**TASK TO CARRY OUT**
Repeat everything from the first line of the listing below through the line that contains "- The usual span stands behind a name", exactly. Leave out pictures.

*** DATASET CONTENT ***

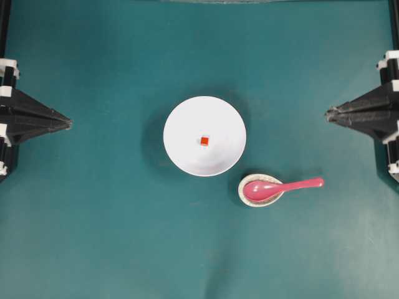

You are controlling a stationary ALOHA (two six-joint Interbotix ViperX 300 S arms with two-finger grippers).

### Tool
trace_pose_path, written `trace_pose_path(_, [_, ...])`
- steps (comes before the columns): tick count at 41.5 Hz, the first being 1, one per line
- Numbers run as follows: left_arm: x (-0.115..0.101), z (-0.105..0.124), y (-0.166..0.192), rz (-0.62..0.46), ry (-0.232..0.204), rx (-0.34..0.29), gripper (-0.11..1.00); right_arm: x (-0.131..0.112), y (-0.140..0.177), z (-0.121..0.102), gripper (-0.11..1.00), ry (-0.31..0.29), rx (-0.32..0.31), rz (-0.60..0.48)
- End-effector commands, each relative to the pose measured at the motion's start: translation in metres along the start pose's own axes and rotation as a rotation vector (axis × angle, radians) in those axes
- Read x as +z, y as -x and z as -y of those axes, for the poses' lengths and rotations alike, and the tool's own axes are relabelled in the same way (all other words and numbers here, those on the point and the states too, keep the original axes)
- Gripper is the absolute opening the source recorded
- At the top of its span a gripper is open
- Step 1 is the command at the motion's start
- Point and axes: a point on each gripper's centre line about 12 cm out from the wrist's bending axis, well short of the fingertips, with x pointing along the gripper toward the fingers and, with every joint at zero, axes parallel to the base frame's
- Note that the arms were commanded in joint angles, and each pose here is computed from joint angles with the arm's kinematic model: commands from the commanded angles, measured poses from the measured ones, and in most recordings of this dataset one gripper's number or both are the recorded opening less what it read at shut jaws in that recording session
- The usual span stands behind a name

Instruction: Grip the spoon and scoop the red block from the bowl with right arm.

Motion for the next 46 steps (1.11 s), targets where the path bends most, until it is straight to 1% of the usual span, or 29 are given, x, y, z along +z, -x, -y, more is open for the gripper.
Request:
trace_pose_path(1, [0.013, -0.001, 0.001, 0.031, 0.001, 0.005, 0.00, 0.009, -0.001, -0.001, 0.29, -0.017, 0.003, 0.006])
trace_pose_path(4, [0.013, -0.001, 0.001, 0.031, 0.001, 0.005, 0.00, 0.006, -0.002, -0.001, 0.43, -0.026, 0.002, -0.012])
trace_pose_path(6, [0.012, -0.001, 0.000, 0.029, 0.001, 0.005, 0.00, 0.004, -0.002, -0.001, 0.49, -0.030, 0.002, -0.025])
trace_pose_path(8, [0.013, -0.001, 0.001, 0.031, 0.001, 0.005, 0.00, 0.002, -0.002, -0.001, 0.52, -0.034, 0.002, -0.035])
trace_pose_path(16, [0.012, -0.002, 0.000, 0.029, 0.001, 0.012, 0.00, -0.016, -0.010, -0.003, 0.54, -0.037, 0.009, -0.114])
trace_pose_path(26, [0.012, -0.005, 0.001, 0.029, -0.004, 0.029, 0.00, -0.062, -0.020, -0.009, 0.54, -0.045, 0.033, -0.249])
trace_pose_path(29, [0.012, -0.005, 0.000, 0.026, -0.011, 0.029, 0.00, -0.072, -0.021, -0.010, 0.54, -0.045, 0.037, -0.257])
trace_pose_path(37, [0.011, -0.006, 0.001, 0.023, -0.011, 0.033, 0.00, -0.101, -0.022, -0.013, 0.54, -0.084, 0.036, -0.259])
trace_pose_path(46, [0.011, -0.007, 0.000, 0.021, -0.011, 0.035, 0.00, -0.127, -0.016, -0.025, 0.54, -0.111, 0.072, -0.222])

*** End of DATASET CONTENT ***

**RESPONSE**
You are controlling a stationary ALOHA (two six-joint Interbotix ViperX 300 S arms with two-finger grippers).

### Tool
trace_pose_path, written `trace_pose_path(_, [_, ...])`
- steps (comes before the columns): tick count at 41.5 Hz, the first being 1, one per line
- Numbers run as follows: left_arm: x (-0.115..0.101), z (-0.105..0.124), y (-0.166..0.192), rz (-0.62..0.46), ry (-0.232..0.204), rx (-0.34..0.29), gripper (-0.11..1.00); right_arm: x (-0.131..0.112), y (-0.140..0.177), z (-0.121..0.102), gripper (-0.11..1.00), ry (-0.31..0.29), rx (-0.32..0.31), rz (-0.60..0.48)
- End-effector commands, each relative to the pose measured at the motion's start: translation in metres along the start pose's own axes and rotation as a rotation vector (axis × angle, radians) in those axes
- Read x as +z, y as -x and z as -y of those axes, for the poses' lengths and rotations alike, and the tool's own axes are relabelled in the same way (all other words and numbers here, those on the point and the states too, keep the original axes)
- Gripper is the absolute opening the source recorded
- At the top of its span a gripper is open
- Step 1 is the command at the motion's start
- Point and axes: a point on each gripper's centre line about 12 cm out from the wrist's bending axis, well short of the fingertips, with x pointing along the gripper toward the fingers and, with every joint at zero, axes parallel to the base frame's
- Note that the arms were commanded in joint angles, and each pose here is computed from joint angles with the arm's kinematic model: commands from the commanded angles, measured poses from the measured ones, and in most recordings of this dataset one gripper's number or both are the recorded opening less what it read at shut jaws in that recording session
- The usual span stands behind a name

The response is finished.